Legal death occurs when a qualified individual proclaims that additional medical care is no longer suitable for a patient and that the patient should be declared dead under the law. To declare a patient legally dead, however, there are specific conditions that must be met. These conditions vary according to each circumstance. This is often due to moral and ethical conflicts regarding what is considered a legal death.

Many of the body’s and brain’s cells are still alive for hours after a patient has been pronounced dead. A regular death is the total end of a person’s life or the complete interruption of blood circulation and all vital functions of the body. Therefore, a lawful death and a legal death are not the same thing.
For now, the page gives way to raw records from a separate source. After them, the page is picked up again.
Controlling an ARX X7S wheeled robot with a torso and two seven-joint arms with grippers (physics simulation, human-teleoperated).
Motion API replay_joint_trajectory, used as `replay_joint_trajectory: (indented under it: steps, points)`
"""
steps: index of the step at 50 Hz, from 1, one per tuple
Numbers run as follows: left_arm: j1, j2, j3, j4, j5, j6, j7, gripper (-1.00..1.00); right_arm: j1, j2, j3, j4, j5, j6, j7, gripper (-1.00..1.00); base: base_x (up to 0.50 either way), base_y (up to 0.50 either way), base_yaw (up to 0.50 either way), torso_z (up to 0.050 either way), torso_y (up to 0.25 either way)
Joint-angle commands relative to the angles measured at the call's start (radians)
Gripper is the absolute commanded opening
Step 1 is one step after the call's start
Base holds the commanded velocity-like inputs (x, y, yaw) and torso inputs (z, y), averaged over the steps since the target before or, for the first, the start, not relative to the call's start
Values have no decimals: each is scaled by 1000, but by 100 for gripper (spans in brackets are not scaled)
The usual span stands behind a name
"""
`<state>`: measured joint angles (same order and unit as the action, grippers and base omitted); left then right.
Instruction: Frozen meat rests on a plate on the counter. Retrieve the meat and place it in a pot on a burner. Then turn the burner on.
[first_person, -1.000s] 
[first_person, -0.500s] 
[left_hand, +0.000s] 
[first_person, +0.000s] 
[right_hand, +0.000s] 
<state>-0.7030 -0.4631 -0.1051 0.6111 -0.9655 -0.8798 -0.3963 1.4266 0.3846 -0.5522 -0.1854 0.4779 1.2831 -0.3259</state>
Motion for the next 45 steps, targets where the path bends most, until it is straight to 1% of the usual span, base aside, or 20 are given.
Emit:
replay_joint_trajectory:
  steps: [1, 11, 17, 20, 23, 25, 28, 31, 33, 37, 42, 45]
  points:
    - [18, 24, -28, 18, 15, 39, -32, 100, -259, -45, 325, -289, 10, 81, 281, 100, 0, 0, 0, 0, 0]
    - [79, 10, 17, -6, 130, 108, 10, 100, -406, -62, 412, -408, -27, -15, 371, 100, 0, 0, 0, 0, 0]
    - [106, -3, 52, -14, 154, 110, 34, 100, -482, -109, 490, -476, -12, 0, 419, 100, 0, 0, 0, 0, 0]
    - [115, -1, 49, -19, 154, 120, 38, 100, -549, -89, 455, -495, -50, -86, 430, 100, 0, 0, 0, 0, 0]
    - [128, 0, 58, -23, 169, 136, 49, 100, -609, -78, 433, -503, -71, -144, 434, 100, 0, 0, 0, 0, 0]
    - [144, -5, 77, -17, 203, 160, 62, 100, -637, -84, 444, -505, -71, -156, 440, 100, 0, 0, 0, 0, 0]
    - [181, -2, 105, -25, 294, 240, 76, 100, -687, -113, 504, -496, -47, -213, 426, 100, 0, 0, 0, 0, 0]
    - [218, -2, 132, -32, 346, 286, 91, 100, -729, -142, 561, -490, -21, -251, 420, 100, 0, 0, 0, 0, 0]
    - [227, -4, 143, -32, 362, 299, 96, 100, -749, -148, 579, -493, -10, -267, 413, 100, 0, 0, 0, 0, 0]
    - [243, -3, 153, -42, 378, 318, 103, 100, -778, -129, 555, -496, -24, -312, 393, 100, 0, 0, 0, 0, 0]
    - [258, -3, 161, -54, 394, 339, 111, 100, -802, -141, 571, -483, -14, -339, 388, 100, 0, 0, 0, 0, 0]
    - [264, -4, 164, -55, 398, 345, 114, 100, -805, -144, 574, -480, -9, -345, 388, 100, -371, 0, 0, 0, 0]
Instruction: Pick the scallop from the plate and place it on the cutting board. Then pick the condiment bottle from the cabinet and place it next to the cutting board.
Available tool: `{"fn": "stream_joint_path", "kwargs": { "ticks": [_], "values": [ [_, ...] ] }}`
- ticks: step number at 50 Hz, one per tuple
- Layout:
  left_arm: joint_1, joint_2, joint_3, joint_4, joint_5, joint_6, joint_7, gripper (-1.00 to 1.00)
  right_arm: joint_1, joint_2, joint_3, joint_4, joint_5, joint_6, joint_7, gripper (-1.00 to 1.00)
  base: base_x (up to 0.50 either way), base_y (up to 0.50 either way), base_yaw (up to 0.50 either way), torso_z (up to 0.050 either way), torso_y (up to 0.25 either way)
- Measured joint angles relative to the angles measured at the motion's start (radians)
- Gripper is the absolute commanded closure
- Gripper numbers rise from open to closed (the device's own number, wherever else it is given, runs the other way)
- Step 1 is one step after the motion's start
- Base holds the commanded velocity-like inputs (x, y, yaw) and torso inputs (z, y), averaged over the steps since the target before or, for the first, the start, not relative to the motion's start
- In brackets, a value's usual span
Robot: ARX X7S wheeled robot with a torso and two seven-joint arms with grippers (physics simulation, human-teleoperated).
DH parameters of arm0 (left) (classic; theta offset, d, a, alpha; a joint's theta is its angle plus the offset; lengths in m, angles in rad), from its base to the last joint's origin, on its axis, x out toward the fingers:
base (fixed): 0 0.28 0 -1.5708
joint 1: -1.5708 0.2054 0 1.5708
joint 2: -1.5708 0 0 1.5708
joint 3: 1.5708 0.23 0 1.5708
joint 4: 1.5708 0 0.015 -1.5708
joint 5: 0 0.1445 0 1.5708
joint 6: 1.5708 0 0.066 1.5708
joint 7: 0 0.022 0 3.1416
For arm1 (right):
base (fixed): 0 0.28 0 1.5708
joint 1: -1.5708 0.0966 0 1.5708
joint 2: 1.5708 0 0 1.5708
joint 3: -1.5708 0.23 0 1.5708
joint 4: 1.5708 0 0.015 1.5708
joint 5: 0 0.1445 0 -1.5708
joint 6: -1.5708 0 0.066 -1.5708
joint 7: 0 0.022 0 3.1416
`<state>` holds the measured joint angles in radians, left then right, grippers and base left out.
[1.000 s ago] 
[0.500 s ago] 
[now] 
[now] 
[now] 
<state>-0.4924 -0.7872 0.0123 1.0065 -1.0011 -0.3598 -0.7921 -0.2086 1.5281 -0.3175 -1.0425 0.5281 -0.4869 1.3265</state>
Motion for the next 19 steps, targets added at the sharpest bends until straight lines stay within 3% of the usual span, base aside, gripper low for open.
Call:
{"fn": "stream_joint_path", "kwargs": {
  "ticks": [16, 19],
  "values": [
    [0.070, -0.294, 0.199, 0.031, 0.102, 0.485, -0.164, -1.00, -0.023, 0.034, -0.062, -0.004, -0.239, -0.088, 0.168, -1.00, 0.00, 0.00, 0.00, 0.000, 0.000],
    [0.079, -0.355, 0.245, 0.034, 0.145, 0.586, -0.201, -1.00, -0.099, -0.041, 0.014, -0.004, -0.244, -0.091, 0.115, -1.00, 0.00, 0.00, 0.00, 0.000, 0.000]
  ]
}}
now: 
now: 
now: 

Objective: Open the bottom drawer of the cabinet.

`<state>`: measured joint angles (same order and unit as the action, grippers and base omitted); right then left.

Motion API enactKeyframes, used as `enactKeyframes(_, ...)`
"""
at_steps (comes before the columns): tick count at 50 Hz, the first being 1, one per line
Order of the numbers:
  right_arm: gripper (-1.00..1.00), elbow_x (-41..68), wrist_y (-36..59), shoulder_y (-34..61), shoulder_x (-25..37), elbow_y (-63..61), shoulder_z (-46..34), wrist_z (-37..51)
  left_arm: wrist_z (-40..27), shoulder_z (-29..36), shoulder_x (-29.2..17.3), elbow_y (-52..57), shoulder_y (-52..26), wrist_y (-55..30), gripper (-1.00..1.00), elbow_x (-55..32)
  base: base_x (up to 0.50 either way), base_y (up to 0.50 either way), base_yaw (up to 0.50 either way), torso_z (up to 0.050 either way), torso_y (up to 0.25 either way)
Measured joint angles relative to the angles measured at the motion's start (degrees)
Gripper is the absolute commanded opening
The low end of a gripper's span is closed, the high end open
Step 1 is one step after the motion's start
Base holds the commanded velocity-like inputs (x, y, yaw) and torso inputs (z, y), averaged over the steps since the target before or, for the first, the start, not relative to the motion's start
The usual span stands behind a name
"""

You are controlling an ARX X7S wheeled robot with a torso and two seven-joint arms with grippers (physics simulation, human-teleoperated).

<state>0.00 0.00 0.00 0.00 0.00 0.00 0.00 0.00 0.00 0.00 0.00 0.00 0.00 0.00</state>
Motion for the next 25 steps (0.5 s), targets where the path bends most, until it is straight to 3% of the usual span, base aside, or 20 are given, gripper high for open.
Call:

In situations where a patient has gone into a coma and has no brain activity, a trained professional can declare the patient legally dead. When there is no activity in the brain, a patient is declared brain dead. Brain death is considered a coma that cannot be reversed.

The legal right of a trained professional to declare a patient brain dead varies by jurisdiction. Declaring a patient brain dead is legal in most of the United States, for example. However, New Jersey and New York have conditions that must be met before a qualified person can officially rule. In these states, the patient’s lungs and heart must also stop functioning completely before the patient can be declared brain dead.

Many people confuse a vegetative state with brain death, but the two states are not the same. A vegetative state occurs when a patient is in a coma due to severe brain damage; there may be some form of awareness, although he or she may not yet have an obvious consciousness. When a patient is brain dead, he has no activity in his brain.

The science of cryonics is also an area where a trained professional can pronounce a patient legally dead. It involves preserving a person or animal in extremely cold temperatures by replacing bodily fluids with antifreeze fluids to prevent the body from freezing. Those who support cryonics believe that the person or animal can come back to life in the future and be restored to full health and free from old age. Cryonics can be legally performed after an individual has been declared legally dead. Considering that legal death and real death are two different kinds of death, proponents of cryonics believe that patients are not actually dead when declared legally dead.